One of the major things that the court addressed was the lack of uniform civil code in the country along the lines of Article 44 of the Indian Constitution. The court cited the case of Mohd. Ahmed Khan V. Shah Bano Begum, it was said that a uniform civil code will help in national integration and remove the disparities in personal laws that prevails. Thus, a common code will aid in furthering justice as well. The court, thus requested the government to look again at the Directive Principle to secure such a uniform code. It further said that it will be furthering the freedoms given from Article 25 to 28 which ensure freedom of religion. This uniform code is necessary as said by Justice Sahai whereby many spouses try to escape penalty in the garb of conversion of religion which is permitted in one while prohibited in another. The court also cited the case of Ms. Jordan Diengdeh V. S. S. Chopra where it said there is urgency for the provision of Article 44 to be brought to life. The court said that it will ensure “national unity and solidarity”. For this purpose, government can appoint a committee and work in consultation with the Minorities Commission.

B. Hindu Marriage Act and Section 494 of IPC

The court has next referred to the doctrine of indissolubility of marriage. The important thing is that the conversion to a particular religion does not automatically mean that it has lead to the dissolution of Hindu marriage. It becomes a ground for dissolution or divorce but does not mean that the dissolution or divorce has happened on conversion of previous marriage. For that purpose, the court has cited several High Court cases one of which is Nandi V. Zainab whereby, the wife was charged with offence under Section 494 for marrying when her previous marriage existed, even though she converted to Mussalman. That was because the previous marriage still existed.

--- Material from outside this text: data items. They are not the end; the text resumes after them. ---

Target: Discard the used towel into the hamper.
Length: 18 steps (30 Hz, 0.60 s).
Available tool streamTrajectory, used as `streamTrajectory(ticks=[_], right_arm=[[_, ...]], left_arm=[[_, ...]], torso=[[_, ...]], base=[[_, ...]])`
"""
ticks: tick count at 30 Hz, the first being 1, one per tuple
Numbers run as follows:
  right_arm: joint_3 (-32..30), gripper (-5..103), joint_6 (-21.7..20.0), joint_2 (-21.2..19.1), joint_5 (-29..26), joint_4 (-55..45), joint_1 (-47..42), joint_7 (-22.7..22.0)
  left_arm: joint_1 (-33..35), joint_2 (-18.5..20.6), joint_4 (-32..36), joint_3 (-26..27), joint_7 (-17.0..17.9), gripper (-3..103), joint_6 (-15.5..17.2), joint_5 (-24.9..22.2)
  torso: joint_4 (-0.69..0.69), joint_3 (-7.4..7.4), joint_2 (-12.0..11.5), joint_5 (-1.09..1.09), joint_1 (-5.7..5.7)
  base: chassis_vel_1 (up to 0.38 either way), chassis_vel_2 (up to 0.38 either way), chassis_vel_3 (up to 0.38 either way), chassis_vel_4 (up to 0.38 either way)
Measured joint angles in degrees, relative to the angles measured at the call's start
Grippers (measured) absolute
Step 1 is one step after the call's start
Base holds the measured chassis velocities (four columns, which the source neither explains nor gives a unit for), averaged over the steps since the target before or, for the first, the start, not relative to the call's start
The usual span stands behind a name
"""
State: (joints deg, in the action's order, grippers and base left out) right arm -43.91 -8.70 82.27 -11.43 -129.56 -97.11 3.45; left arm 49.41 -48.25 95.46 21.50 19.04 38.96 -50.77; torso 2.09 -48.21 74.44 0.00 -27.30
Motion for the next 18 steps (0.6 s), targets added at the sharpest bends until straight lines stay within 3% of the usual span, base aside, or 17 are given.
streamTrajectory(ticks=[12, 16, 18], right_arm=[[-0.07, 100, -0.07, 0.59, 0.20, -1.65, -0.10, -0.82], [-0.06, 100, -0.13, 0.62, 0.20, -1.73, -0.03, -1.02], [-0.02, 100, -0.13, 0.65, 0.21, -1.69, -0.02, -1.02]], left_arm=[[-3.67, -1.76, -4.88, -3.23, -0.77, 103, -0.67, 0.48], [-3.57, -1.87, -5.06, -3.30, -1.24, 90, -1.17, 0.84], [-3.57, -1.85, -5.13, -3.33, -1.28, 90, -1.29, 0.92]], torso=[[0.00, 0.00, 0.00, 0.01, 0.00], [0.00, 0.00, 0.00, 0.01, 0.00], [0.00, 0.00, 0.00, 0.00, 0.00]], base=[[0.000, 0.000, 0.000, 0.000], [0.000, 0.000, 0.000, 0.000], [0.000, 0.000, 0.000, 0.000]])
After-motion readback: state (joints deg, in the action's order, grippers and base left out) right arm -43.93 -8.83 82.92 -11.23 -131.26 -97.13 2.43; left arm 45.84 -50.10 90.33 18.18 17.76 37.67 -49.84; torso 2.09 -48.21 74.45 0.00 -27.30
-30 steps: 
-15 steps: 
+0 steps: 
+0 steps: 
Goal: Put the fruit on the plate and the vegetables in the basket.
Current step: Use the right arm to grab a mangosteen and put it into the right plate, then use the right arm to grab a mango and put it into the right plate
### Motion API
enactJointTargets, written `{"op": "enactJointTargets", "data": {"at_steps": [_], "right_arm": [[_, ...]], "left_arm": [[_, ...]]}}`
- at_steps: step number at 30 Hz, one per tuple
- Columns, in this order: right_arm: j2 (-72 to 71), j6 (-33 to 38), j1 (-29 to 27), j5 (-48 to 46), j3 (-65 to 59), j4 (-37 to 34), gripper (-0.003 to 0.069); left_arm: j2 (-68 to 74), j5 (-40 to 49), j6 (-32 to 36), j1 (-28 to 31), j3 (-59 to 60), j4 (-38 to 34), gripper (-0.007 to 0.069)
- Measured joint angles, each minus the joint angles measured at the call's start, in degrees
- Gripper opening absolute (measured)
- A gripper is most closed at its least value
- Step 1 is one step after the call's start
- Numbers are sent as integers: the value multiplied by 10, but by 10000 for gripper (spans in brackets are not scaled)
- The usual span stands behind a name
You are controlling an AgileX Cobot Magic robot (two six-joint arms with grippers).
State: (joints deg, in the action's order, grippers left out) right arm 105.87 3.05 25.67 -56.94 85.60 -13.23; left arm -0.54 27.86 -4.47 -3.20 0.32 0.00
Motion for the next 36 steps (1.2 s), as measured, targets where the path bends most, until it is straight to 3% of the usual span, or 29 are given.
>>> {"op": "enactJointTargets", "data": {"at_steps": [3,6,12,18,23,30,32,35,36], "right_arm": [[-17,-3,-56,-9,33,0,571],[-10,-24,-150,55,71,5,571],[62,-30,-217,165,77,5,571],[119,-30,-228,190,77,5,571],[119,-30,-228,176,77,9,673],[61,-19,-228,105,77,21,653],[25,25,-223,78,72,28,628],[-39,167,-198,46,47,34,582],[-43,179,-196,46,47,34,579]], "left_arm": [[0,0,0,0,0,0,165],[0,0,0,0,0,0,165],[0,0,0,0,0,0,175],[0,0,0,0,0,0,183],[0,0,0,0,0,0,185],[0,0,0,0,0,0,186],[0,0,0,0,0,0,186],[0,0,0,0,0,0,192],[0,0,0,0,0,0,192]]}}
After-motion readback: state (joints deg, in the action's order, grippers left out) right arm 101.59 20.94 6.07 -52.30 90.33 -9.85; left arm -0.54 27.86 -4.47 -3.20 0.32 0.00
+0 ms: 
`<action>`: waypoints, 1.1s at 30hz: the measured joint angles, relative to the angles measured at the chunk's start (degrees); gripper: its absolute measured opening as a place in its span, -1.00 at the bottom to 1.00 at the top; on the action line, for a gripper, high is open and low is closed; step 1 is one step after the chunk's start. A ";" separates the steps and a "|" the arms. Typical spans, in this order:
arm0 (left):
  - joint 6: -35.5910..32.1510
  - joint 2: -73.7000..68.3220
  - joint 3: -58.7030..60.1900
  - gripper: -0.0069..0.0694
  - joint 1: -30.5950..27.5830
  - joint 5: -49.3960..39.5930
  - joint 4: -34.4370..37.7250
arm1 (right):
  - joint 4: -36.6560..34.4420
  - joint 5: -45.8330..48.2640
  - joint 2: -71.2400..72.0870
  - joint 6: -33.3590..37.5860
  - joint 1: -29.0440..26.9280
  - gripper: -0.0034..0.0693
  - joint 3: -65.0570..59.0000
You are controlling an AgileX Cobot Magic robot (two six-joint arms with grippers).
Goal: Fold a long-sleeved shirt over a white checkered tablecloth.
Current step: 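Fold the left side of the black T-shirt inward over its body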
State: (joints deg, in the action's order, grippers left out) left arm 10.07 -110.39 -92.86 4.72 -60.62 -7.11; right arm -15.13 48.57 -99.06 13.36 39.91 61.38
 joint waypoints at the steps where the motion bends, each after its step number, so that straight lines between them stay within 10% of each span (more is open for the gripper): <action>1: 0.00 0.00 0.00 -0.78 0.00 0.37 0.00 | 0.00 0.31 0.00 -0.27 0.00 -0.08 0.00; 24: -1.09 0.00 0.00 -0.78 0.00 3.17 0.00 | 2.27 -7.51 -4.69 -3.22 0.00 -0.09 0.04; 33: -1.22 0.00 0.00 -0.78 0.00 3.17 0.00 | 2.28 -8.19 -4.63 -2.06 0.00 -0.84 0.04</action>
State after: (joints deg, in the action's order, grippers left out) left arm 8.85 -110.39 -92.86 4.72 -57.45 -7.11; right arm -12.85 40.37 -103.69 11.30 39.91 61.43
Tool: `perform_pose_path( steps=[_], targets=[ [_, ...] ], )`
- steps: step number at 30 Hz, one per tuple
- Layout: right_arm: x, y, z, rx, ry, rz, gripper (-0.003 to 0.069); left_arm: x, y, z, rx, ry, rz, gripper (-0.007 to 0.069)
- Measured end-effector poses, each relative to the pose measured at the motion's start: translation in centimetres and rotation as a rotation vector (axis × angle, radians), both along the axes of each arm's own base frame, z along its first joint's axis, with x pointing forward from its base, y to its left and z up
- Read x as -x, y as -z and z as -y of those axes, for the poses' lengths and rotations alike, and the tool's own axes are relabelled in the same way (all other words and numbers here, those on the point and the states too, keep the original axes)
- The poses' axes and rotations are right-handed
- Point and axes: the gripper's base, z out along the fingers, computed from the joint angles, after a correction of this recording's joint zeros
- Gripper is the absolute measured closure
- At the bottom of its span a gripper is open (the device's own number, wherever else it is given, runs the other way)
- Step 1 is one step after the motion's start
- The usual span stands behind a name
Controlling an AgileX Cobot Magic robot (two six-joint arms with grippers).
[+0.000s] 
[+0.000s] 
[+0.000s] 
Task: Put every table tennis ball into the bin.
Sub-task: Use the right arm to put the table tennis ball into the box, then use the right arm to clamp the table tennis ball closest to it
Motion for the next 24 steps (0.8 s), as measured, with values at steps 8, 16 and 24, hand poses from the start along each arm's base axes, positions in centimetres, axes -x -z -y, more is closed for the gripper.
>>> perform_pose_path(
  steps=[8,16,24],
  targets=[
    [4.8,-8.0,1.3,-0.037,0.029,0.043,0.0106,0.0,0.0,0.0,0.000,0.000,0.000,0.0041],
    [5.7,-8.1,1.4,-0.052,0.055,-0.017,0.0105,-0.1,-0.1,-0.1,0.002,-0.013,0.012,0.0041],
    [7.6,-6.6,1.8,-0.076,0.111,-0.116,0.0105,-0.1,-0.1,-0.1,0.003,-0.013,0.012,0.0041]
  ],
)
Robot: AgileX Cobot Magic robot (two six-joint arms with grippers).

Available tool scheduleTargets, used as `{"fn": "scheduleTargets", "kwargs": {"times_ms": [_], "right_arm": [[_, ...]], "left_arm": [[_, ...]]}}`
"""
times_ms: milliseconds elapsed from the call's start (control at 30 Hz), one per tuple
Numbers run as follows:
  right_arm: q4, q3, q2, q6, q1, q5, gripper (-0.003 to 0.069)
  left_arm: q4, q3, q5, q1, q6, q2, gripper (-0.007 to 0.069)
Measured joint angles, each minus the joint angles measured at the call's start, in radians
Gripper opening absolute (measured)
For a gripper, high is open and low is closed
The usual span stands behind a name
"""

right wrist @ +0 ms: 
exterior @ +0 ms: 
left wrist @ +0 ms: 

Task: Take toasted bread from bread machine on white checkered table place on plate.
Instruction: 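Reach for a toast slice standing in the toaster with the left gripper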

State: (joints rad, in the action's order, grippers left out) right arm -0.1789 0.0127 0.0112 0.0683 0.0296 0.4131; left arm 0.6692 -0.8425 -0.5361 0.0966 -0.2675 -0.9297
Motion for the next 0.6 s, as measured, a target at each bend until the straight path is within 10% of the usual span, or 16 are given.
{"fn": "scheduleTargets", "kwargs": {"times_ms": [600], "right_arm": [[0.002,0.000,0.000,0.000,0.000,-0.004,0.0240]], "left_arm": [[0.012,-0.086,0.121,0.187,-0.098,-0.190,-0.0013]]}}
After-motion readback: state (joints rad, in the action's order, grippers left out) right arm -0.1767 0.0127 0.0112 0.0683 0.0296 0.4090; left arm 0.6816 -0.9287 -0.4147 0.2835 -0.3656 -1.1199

Further, the court said that a marriage under a particular personal law cannot be dissolved according to another personal law. It means that when a person is married under Hindu rites, then dissolution of marriage will take place according Hindu practices and not on another personal law basis. Thus, a change to another religion does not mean the previous marriage stopped existing. For this purpose, the court cited the case of Robasa Khanum V. Khodadad Bomanji Irani, it said that the position is such that the British India is governed by multiple personal laws and suppose a particular Mahomedan law cannot be said to be applicable to a non-Mahomedan. The court also said that according to Hindu Marriage Act, 1955, it has no application on Muslims, Christains and Parsees. The marriage can be dissolved only through the grounds given under Section 13. Furthermore, Section 15 provides when the divorced person can marry again and in no other condition. So, in accordance to all the provisions above, the court said that the first marriage remains valid and existing even when they embrace another religion because Hindu Marriage Act enforces on monogamy. The second marriage would become illegal because the husband married when his first wife was still living. In that case, it would invite the provision of Section 494 which says the same and prescribes a punishment up to seven years and fine.
The court also talked about the expression void under Section 11 of the Hindu Marriage Act. It said that the expression “void” is used in wider sense in Section 494. Under the Hindu Marriage Act, the dissolution can only happen according to the specified grounds under the Act, if that does not happen then the marriage still exist. Thus, the second marriage will violate the void part of Section 494 by violating the “mandatory provision” of the Act, 1955. For that, the court again cited the Robasa case and it was held that it violated “justice, equity and good conscience” when a Hindu husband contracts second marriage by embracing Islam which would make it void and thus, Section 494 will be applicable. Therefore, another point is that it would be against the natural justice principle which gives right to husband to convert but not before dissolving the marriage on the grounds given in the Act. The second marriage with previous marriage still persisting will violate the rule of natural justice.